## [What to work on]
Give the number of lines in the records below that include the word "degrees", and add nothing to it.

## [Material supplied]

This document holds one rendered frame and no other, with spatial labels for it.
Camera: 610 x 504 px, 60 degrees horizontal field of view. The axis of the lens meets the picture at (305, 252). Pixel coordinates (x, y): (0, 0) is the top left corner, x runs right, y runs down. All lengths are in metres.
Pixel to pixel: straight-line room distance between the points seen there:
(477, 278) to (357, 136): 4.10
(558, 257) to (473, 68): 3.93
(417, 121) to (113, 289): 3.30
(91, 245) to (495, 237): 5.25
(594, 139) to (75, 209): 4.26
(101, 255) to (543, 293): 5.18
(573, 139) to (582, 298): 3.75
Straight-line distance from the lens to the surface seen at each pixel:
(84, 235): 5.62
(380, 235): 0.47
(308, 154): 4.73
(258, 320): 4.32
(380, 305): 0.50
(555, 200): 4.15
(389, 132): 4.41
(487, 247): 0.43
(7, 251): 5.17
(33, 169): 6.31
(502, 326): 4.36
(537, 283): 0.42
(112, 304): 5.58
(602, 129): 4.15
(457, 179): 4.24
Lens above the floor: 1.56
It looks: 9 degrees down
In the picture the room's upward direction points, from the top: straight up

## [Solution below]
2